[RFC] BMC RAS Feature
Supreeth Venkatesh
supreeth.venkatesh at amd.com
Thu Mar 23 11:07:24 AEDT 2023
On 3/22/23 02:10, Lei Yu wrote:
> Caution: This message originated from an External Source. Use proper caution when opening attachments, clicking links, or responding.
>
>
>>> On Tue, 21 Mar 2023 at 20:38, Supreeth Venkatesh
>>> <supreeth.venkatesh at amd.com> wrote:
>>>
>>>
>>> On 3/21/23 05:40, Patrick Williams wrote:
>>> > On Tue, Mar 21, 2023 at 12:14:45AM -0500, Supreeth Venkatesh wrote:
>>> >
>>> >> #### Alternatives Considered
>>> >>
>>> >> In-band mechanisms using System Management Mode (SMM) exists.
>>> >>
>>> >> However, out of band method to gather RAS data is processor
>>> specific.
>>> >>
>>> > How does this compare with existing implementations in
>>> > phosphor-debug-collector.
>>> Thanks for your feedback.
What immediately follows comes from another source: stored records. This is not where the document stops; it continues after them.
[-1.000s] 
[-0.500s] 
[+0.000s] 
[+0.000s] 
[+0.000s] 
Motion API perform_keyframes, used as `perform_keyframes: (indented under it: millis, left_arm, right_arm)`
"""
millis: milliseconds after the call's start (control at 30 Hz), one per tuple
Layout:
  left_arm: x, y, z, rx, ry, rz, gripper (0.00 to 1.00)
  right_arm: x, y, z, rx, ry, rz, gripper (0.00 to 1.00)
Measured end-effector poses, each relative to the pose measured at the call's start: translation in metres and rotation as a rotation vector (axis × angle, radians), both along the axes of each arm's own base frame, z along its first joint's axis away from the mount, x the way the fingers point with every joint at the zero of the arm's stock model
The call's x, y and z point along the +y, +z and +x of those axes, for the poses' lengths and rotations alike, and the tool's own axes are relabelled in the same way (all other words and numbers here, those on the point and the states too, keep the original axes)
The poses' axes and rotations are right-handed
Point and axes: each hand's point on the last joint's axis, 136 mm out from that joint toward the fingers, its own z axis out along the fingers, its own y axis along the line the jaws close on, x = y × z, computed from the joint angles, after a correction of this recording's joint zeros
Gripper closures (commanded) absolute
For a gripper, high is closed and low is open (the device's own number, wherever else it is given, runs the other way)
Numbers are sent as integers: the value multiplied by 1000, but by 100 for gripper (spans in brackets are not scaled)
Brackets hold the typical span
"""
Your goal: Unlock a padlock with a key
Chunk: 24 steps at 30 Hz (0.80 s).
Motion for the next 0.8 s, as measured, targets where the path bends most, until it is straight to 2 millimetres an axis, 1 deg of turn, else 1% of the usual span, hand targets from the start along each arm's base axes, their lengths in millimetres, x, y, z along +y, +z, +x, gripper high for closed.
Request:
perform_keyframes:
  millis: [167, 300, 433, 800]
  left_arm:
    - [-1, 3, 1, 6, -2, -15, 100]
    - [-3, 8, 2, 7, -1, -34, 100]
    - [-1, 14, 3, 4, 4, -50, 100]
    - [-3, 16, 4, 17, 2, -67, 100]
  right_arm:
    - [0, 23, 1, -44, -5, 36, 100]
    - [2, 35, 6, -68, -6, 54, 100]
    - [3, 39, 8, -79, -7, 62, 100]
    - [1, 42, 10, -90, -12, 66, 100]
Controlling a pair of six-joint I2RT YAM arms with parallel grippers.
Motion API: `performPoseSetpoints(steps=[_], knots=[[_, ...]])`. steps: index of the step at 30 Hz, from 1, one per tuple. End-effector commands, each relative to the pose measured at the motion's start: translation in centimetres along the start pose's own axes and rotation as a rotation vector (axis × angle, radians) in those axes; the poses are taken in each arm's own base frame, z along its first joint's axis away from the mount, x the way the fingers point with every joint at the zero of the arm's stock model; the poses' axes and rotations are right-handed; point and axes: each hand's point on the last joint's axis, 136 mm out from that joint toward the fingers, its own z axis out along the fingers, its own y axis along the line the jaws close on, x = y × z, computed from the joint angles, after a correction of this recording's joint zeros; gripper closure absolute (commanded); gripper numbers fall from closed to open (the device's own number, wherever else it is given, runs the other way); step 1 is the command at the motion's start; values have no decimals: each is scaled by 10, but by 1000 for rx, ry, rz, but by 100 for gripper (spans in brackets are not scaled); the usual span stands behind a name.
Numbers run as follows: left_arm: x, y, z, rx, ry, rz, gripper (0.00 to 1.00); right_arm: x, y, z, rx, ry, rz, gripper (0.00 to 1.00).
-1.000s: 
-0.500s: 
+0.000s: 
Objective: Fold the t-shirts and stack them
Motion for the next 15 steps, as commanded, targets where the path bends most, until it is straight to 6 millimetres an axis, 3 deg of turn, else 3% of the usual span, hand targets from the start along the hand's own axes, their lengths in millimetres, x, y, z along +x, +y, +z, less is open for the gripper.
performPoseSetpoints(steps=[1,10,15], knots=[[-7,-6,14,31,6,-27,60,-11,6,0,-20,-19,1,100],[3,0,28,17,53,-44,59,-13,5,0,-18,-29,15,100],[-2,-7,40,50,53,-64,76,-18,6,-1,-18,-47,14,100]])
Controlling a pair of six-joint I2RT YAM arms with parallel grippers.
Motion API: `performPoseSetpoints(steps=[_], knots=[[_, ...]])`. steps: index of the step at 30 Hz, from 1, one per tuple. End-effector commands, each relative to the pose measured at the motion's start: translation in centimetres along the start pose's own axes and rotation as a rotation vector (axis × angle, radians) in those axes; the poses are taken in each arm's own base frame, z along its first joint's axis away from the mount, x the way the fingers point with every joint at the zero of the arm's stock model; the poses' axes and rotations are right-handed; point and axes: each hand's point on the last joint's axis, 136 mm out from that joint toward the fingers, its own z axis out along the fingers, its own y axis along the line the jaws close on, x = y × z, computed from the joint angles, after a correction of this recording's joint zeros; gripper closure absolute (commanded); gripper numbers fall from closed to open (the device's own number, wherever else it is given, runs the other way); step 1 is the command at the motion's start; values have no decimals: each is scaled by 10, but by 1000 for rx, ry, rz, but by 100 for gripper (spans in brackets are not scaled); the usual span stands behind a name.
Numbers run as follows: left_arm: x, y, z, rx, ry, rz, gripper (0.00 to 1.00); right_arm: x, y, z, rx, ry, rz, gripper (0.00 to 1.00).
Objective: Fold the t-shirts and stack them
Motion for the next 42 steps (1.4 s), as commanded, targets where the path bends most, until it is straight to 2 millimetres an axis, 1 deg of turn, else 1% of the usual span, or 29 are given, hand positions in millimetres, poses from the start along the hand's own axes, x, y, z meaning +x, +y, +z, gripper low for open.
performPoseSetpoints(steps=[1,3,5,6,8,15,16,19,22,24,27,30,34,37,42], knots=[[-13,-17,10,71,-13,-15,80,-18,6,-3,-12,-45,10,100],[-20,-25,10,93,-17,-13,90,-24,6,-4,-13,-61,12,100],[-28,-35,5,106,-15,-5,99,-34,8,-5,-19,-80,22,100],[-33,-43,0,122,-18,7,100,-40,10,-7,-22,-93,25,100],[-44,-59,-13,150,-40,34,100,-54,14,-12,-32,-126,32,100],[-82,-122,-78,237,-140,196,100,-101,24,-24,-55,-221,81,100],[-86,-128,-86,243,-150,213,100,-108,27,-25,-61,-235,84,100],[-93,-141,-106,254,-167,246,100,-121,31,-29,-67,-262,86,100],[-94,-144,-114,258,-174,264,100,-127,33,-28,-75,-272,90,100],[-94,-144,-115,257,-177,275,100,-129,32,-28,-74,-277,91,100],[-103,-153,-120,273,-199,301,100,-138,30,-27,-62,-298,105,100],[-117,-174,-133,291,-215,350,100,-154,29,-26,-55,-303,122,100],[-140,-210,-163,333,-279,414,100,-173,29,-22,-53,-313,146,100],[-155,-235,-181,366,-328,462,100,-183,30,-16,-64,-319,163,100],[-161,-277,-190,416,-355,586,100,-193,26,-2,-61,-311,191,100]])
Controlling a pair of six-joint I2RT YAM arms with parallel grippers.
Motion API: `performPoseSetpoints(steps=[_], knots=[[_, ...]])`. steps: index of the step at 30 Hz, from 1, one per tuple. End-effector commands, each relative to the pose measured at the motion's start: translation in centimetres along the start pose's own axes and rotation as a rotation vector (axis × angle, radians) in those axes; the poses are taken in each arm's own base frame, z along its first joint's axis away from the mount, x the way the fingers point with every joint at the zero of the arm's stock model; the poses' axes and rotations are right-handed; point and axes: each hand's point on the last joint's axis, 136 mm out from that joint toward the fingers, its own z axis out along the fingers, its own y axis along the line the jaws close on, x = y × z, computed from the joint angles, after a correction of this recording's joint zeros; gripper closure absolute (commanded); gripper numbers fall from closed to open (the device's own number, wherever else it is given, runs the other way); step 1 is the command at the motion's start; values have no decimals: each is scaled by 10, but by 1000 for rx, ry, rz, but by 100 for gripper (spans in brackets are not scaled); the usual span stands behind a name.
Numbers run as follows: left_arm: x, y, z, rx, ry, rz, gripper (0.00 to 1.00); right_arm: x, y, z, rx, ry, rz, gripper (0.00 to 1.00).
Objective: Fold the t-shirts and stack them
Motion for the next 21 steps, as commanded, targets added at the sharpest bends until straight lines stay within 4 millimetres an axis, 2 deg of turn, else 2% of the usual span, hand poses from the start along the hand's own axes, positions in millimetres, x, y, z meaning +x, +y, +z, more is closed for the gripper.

See below.
>>> > I believe there was some attempt to extend
>>> > P-D-C previously to handle Intel's crashdump behavior.
>>> Intel's crashdump interface uses com.intel.crashdump.
>>> We have implemented com.amd.crashdump based on that reference.
>>> However,
>>> can this be made generic?
>>>
>>> PoC below:
>>>
>>> busctl tree com.amd.crashdump
>>>
>>> └─/com
>>> └─/com/amd
>>> └─/com/amd/crashdump
>>> ├─/com/amd/crashdump/0
>>> ├─/com/amd/crashdump/1
>>> ├─/com/amd/crashdump/2
>>> ├─/com/amd/crashdump/3
>>> ├─/com/amd/crashdump/4
>>> ├─/com/amd/crashdump/5
>>> ├─/com/amd/crashdump/6
>>> ├─/com/amd/crashdump/7
>>> ├─/com/amd/crashdump/8
>>> └─/com/amd/crashdump/9
>>>
>>> > The repository
>>> > currently handles IBM's processors, I think, or maybe that is
>>> covered by
>>> > openpower-debug-collector.
>>> >
>>> > In any case, I think you should look at the existing D-Bus
>>> interfaces
>>> > (and associated Redfish implementation) of these repositories and
>>> > determine if you can use those approaches (or document why now).
>>> I could not find an existing D-Bus interface for RAS in
>>> xyz/openbmc_project/.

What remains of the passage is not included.